Work task:
Look for the string "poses" in the data below, and copy each line that holds it.

Items from a data source

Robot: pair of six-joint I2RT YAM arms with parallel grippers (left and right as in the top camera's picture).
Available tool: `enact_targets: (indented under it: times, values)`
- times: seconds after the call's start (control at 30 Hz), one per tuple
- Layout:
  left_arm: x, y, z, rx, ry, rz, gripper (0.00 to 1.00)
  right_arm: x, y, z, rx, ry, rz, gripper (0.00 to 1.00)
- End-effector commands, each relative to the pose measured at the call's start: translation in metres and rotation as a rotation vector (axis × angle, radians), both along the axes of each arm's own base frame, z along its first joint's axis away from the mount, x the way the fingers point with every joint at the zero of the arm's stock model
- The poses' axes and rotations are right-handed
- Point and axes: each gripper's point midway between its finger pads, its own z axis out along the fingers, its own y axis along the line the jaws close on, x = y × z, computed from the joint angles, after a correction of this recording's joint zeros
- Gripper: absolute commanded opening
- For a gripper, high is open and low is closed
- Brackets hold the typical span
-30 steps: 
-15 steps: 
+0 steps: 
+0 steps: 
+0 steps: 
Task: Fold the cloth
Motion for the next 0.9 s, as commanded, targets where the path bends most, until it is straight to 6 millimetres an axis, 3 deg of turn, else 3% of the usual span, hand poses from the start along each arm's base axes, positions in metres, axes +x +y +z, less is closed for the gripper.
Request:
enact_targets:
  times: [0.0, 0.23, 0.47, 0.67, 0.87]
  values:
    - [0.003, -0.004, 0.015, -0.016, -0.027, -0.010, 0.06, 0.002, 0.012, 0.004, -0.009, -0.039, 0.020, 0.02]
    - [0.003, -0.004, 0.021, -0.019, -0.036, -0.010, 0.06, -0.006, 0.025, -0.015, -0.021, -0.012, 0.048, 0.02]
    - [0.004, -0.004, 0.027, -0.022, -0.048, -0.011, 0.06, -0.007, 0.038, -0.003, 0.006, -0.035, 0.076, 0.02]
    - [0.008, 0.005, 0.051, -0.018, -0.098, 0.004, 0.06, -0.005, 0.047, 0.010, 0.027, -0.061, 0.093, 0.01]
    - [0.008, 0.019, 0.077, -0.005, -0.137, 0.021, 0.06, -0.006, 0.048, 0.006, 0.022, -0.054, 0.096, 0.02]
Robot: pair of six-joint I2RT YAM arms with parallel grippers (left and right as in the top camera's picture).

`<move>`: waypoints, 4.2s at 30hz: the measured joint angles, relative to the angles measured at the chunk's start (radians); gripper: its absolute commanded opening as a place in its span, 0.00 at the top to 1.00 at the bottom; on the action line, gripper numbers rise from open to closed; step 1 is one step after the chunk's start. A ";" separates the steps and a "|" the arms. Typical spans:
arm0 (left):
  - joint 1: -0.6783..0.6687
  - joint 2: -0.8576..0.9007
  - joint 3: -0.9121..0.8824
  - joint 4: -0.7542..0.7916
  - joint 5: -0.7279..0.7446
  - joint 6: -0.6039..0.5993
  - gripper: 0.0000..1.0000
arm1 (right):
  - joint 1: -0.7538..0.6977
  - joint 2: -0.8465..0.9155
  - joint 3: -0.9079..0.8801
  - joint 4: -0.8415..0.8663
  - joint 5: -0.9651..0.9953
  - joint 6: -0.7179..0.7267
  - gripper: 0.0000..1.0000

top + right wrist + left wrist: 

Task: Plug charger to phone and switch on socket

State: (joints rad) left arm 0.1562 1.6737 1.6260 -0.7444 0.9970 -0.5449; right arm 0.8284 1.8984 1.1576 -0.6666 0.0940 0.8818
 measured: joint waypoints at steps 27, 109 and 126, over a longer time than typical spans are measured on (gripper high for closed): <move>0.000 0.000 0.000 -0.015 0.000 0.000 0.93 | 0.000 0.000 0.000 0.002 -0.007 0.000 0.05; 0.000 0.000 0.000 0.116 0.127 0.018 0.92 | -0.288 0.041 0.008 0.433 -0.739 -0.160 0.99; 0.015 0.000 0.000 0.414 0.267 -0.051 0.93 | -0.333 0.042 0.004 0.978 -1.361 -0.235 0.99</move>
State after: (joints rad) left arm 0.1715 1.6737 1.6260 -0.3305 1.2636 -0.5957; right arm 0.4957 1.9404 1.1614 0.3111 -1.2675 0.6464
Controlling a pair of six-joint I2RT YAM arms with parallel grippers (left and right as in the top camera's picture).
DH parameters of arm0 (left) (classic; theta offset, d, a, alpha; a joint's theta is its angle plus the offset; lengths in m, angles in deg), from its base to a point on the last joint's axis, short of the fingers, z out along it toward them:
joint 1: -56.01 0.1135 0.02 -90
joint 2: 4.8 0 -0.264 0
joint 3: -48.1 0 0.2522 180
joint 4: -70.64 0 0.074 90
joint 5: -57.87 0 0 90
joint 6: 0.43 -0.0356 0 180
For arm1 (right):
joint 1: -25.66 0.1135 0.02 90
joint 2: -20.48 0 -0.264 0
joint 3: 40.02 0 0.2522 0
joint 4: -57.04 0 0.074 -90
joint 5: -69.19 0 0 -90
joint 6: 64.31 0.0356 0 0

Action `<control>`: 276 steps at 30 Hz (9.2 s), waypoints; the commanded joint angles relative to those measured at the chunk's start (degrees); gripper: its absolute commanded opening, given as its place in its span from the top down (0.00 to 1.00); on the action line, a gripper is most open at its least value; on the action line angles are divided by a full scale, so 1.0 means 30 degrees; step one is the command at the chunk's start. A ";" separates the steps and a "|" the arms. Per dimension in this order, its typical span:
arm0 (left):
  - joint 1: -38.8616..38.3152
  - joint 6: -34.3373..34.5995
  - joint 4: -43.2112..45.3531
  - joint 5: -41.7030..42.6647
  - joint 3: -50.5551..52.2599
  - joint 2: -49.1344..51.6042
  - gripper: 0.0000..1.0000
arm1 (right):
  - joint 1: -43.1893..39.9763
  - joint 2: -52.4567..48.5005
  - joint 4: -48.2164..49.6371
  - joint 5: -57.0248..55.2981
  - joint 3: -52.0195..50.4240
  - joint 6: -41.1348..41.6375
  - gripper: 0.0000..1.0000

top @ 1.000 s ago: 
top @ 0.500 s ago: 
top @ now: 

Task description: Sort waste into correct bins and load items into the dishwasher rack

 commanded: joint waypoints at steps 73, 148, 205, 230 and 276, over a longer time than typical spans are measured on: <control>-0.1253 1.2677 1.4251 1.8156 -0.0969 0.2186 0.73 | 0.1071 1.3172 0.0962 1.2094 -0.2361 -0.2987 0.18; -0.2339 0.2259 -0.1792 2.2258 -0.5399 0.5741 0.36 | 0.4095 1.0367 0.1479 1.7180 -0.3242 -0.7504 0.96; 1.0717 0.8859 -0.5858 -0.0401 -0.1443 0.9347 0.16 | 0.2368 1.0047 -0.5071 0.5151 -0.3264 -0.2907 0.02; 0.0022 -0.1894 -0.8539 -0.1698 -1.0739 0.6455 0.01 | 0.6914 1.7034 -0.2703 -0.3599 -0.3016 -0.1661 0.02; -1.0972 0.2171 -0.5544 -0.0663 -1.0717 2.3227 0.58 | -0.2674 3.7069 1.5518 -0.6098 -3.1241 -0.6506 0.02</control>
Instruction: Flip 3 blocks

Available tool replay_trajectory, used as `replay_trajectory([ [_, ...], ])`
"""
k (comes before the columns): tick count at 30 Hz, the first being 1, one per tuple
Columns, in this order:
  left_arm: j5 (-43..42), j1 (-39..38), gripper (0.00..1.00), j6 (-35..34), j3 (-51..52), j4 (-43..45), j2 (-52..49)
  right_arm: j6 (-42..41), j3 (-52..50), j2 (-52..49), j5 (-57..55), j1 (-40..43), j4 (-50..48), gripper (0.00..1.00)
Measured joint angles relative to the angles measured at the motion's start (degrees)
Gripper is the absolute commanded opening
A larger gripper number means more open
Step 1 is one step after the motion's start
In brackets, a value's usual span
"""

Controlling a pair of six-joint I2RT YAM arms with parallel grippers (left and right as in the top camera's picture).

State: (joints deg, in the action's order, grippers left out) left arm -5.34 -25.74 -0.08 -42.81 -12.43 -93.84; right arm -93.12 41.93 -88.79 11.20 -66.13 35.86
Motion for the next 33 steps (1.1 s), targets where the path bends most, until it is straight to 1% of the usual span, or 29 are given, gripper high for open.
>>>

Exercise solution:
- The poses' axes and rotations are right-handed
Motion for the next 0.9 s, as commanded, targets where the path bends most, until it is straight to 6 millimetres an axis, 3 deg of turn, else 3% of the usual span, hand poses from the start along each arm's base axes, positions in metres, axes +x +y +z, less is closed for the gripper.

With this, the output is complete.